Spring eros: Sappho of Lesbos at the love banquet of ancient women (II)

Let’s go back with Sappho from Lesbos to our Banquet of Love with Ancient Women. It was his turn to tell us about love and what he had written 27 centuries ago about it. He dressed simply with his white linen cloths crossed to his ankles. He brought a lyre, similar to a small harp, with only 5 or 7 musical strings. Sappho was a lyric poet, her poems sang by playing the lyre, expressing personal and deep feelings and emotions.
Sappho took his lyre, stood up and as he played told us something personal. – It bothers me that for so many centuries I have been absurdly and unjustifiably disqualified for my bisexuality and lesbianism. What does that matter! They have concentrated on that cheap gossip and not on my poetry, which was so recognized by many including Plato that he declared me the tenth Muse.  And why do I have to be the icon of lesbianism, if I was really bisexual? I could practice lesbianism and I did it a lot, like heterosexuality. But that has distracted from my poetic work. And Socrates? Why didn’t they transform Socrates into the icon of homosexuals? He was also bisexual and practiced homosexuality. Moreover, the people of Athens brought him to trial accusing him among other things of “corrupting the young” and ungodly, and gathered about 500 free Athenians condemned him to death. I think that perhaps Socrates was also condemned deep down out of envy and because he used the irony that affected those who thought they were wise.
At that moment of the conversation, Aspasia, who was present at the banquet, stopped Sappho and said to him:
– Please Sappho, don’t mess with Socrates! I was the one who taught Socrates about love when he was still very young, and I will have my turn to speak and explain that thought about love. But you didn’t mess with him, nor did you know him!  “I understand your rage Sappho,” Aspasia added, “but if the same thing had happened to Socrates that happened to you, probably the gossip, his homosexual loves and practices with his lovers young men would have overcome and overshadowed all the greatness of the philosophy of the great Socrates.
Enheduanna, the oldest, looked at this discussion between Sappho and Aspasia undeterred. He wanted to calm the spirits, barely hinted at raising his left hand and everyone fell silent. Said Enheduanna, “I have not come for 4,300 years to this Banquet of Love with Ancient Women, to witness inconsequential disputes between remarkable women. If you want women to occupy the place we aspire to and deserve to have, we must stick together and go to the substance we can contribute. Then he delicately placed his right hand on Sappho’s for a few moments, without saying a word, and Sappho was filled with peace.

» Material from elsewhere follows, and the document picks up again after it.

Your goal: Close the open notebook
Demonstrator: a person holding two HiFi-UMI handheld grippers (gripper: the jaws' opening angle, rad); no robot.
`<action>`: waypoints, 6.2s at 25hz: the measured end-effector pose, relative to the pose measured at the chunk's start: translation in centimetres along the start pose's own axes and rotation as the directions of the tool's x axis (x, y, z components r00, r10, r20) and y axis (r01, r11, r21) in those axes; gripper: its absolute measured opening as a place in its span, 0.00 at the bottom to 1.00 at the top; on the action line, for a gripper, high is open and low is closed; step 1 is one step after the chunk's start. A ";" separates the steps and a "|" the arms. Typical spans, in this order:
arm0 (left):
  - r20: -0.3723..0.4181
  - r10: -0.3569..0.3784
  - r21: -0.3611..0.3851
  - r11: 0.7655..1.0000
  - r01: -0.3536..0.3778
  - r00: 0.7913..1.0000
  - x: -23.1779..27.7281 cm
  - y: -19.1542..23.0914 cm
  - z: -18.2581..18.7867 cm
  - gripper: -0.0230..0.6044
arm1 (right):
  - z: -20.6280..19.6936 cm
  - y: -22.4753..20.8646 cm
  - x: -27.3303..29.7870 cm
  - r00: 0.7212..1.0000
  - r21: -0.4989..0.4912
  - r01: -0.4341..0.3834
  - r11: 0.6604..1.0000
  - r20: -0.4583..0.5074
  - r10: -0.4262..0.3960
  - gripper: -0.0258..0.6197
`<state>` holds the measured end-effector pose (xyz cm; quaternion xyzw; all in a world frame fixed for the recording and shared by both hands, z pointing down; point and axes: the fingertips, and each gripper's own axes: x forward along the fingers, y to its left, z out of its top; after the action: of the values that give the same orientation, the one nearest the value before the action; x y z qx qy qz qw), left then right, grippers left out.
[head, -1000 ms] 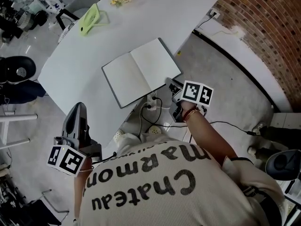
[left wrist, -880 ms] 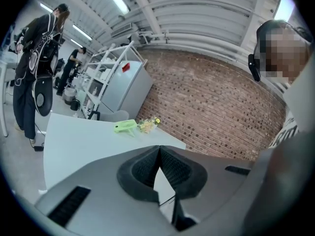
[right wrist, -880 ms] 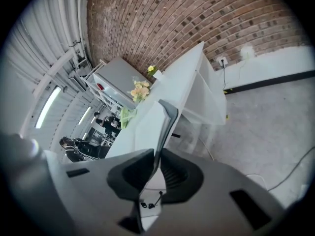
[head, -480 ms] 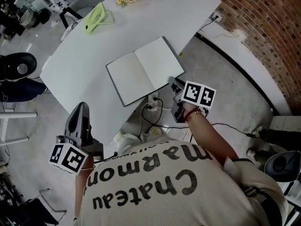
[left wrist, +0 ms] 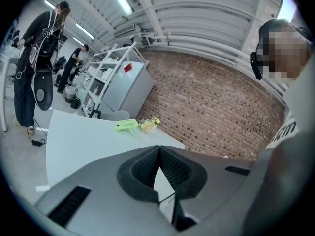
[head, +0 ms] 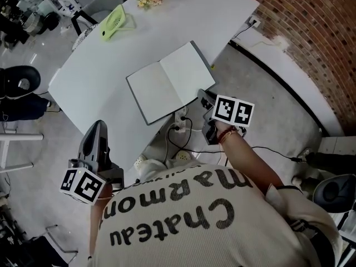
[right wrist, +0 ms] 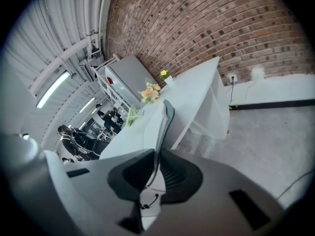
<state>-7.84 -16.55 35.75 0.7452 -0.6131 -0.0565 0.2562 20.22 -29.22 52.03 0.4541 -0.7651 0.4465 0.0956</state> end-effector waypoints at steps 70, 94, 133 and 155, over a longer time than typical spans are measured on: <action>-0.053 -0.073 -0.048 0.996 0.071 0.996 -3.3 5.9 0.6 0.04 | -3.2 8.6 -0.7 0.995 -0.433 0.084 0.897 0.090 -0.050 0.09; -0.103 -0.188 -0.024 0.982 0.186 0.977 -1.7 10.1 4.2 0.04 | -5.4 10.8 0.4 0.976 -0.410 0.212 0.887 0.130 -0.173 0.12; -0.117 -0.205 -0.065 0.978 0.198 0.972 -1.7 18.4 6.0 0.04 | -11.1 12.7 4.7 0.938 -0.559 0.302 0.772 0.028 -0.347 0.15; -0.099 -0.244 -0.082 0.968 0.236 0.965 -1.4 24.7 8.8 0.04 | -12.4 14.2 7.5 0.882 -0.574 0.397 0.716 0.024 -0.471 0.17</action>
<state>-33.55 -20.85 39.03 0.8066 -0.5012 -0.0677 0.3060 1.61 -21.55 54.96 0.5433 -0.7262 0.1926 0.3747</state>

Sappho continued, but in a calm voice. -Do you know what happens Enheduanna? Since I wrote my poems and they were collected in nine books 27 centuries ago, no less than 1,600 years have passed since then, and in 1,050 A.D. Pope Gregory VII apparently only learned that I was bisexual and therefore practiced lesbianism. And you know what he did? The Pope ordered all my work to be burned! The nine books! Complete! That is why what is known today of my poetry are only fragments, lines, words, and a couple of complete poems. Enheduanna exclaimed: What barbarity, for all the gods! And then Sappho added: Can you imagine if Gregory VII had applied the same rule to all those books written by philosophers, theologians, poets, writers, monks, scientists, religious men and women linked to the Catholic Church, who were homosexual, lesbian or bisexual, whose books are in the Vatican Library? Maybe he should have burned half of the library! I would never have wanted that, nor do I justify it, I would consider it barbaric, I would condemn it. But if Gregory VII had applied the same rod, that is what he should have done.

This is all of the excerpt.